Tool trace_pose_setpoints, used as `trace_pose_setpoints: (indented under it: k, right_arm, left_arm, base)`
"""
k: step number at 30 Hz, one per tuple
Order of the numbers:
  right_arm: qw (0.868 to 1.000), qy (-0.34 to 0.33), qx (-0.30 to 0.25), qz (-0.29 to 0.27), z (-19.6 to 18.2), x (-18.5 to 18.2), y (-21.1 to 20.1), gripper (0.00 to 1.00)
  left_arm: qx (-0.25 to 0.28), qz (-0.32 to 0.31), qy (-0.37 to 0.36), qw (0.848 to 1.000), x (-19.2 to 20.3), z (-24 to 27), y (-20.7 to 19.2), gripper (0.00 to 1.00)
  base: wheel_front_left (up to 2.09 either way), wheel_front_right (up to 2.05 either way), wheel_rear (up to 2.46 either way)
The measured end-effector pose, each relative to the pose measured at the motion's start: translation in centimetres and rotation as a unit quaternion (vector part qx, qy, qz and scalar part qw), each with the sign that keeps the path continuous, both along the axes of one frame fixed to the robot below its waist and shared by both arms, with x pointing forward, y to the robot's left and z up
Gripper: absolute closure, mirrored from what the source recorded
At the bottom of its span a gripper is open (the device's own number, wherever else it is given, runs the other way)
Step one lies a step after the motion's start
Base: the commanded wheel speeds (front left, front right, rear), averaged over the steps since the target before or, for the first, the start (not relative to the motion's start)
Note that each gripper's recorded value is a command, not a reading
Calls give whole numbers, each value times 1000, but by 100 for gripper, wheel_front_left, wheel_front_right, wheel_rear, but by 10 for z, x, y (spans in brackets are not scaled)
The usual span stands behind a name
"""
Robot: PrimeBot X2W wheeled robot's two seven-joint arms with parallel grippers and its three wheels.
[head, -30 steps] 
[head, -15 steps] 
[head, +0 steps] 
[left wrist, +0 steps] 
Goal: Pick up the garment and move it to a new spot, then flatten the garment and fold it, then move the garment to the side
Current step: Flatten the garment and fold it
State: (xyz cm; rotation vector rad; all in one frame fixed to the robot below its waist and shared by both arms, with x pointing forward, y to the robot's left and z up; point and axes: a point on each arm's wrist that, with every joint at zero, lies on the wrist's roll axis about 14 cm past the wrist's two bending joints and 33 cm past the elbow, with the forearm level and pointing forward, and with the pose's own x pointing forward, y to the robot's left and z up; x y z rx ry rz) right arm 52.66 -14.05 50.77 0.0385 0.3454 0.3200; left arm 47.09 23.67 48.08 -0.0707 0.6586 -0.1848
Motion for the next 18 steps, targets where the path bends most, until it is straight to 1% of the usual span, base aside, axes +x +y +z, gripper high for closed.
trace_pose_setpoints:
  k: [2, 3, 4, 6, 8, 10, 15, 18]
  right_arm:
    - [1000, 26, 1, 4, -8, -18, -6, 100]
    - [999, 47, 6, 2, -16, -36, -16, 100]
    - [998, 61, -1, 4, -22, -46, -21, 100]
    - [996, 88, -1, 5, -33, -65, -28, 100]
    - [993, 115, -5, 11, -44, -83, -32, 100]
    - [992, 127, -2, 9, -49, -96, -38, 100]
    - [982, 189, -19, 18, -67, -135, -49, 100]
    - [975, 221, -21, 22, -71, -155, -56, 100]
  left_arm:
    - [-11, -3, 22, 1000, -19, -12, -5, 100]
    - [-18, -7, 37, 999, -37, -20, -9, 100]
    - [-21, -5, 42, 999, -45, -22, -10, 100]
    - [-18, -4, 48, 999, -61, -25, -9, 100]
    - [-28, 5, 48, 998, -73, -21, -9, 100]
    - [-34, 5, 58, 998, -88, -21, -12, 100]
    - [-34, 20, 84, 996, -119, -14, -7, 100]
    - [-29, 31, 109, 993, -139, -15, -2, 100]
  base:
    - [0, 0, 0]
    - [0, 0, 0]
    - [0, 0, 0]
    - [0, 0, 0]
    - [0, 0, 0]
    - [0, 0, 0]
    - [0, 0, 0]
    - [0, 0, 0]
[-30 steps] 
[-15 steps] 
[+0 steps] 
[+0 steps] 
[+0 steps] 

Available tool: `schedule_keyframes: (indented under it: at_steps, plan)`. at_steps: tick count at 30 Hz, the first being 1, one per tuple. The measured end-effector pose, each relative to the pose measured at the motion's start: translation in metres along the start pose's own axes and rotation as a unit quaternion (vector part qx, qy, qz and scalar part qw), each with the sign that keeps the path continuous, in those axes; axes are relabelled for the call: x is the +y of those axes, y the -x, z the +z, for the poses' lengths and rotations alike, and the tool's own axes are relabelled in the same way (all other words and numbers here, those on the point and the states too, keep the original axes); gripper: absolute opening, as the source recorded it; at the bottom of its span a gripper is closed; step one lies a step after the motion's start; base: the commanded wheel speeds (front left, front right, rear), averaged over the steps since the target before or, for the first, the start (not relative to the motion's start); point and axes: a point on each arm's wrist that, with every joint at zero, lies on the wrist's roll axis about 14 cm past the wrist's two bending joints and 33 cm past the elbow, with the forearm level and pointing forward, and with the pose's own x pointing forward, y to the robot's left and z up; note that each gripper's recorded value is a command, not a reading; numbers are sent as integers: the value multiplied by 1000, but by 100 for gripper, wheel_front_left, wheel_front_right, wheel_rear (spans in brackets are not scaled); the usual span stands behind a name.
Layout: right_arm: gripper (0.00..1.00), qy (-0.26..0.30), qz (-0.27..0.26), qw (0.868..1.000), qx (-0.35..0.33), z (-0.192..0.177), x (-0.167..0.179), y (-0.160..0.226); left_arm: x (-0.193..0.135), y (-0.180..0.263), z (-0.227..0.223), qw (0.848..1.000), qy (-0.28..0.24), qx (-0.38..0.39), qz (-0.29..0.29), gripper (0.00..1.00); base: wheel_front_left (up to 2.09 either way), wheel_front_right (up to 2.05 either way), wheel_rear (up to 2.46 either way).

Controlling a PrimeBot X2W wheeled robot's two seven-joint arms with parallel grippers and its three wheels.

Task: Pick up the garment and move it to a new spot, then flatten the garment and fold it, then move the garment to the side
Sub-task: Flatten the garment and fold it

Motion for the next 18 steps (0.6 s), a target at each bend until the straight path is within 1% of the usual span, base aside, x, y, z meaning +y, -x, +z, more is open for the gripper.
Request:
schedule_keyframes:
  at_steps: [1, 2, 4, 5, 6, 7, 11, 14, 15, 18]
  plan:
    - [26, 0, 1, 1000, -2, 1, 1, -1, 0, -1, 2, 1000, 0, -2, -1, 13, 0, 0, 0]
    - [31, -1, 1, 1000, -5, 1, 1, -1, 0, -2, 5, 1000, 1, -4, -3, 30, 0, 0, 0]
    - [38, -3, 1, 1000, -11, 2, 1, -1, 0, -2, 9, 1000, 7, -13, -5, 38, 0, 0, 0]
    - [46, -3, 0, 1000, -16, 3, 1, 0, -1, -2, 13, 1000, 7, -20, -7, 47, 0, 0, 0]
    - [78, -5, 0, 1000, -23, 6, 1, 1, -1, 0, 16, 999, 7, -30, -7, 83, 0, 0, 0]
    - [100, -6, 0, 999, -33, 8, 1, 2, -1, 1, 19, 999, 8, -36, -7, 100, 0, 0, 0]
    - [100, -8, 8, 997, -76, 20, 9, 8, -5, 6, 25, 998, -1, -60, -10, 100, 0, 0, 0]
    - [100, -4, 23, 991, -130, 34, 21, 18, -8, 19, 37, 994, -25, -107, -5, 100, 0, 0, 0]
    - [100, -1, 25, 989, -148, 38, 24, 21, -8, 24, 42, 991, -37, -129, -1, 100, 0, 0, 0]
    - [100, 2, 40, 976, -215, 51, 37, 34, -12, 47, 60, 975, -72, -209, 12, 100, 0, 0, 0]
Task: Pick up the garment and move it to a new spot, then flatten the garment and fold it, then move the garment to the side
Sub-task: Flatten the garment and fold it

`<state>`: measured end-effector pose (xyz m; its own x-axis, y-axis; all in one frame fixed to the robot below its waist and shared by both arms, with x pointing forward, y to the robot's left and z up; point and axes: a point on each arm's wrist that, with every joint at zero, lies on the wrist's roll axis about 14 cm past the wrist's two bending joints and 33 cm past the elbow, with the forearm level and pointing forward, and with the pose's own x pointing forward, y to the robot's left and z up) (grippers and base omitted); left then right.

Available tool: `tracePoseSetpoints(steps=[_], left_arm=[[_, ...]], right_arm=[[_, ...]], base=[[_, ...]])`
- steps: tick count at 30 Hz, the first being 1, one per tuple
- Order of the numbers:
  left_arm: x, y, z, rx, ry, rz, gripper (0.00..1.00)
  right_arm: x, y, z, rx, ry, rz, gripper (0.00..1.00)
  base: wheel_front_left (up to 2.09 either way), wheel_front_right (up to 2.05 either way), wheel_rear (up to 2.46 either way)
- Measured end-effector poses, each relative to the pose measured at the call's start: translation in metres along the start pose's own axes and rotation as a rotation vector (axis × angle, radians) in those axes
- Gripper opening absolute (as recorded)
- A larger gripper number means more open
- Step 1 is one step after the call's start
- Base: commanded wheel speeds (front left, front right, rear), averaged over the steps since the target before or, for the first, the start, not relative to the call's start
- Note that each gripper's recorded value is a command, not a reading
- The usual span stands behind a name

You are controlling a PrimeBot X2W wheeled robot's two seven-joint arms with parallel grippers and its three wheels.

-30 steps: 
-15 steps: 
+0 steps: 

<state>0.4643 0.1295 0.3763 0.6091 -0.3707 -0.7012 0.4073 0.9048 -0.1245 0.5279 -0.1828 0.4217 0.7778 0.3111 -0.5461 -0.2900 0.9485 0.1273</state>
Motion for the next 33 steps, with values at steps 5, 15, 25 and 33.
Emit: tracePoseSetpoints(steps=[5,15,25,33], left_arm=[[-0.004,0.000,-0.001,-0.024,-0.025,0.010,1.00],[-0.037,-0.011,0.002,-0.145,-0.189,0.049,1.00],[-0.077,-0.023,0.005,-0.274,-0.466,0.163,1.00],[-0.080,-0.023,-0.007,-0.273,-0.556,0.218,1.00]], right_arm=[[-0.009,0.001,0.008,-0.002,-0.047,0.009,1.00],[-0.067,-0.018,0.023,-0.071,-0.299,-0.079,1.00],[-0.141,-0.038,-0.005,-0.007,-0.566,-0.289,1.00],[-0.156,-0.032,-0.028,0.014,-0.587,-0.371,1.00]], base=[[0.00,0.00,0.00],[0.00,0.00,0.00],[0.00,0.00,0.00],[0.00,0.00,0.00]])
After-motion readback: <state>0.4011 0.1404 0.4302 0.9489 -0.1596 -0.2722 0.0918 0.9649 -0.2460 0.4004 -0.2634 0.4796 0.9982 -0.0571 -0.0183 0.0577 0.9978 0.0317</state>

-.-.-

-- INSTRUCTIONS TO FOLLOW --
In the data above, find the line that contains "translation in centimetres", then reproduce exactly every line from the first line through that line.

-- RESPONSE FOR THIS EXERCISE --
Tool trace_pose_setpoints, used as `trace_pose_setpoints: (indented under it: k, right_arm, left_arm, base)`
"""
k: step number at 30 Hz, one per tuple
Order of the numbers:
  right_arm: qw (0.868 to 1.000), qy (-0.34 to 0.33), qx (-0.30 to 0.25), qz (-0.29 to 0.27), z (-19.6 to 18.2), x (-18.5 to 18.2), y (-21.1 to 20.1), gripper (0.00 to 1.00)
  left_arm: qx (-0.25 to 0.28), qz (-0.32 to 0.31), qy (-0.37 to 0.36), qw (0.848 to 1.000), x (-19.2 to 20.3), z (-24 to 27), y (-20.7 to 19.2), gripper (0.00 to 1.00)
  base: wheel_front_left (up to 2.09 either way), wheel_front_right (up to 2.05 either way), wheel_rear (up to 2.46 either way)
The measured end-effector pose, each relative to the pose measured at the motion's start: translation in centimetres and rotation as a unit quaternion (vector part qx, qy, qz and scalar part qw), each with the sign that keeps the path continuous, both along the axes of one frame fixed to the robot below its waist and shared by both arms, with x pointing forward, y to the robot's left and z up

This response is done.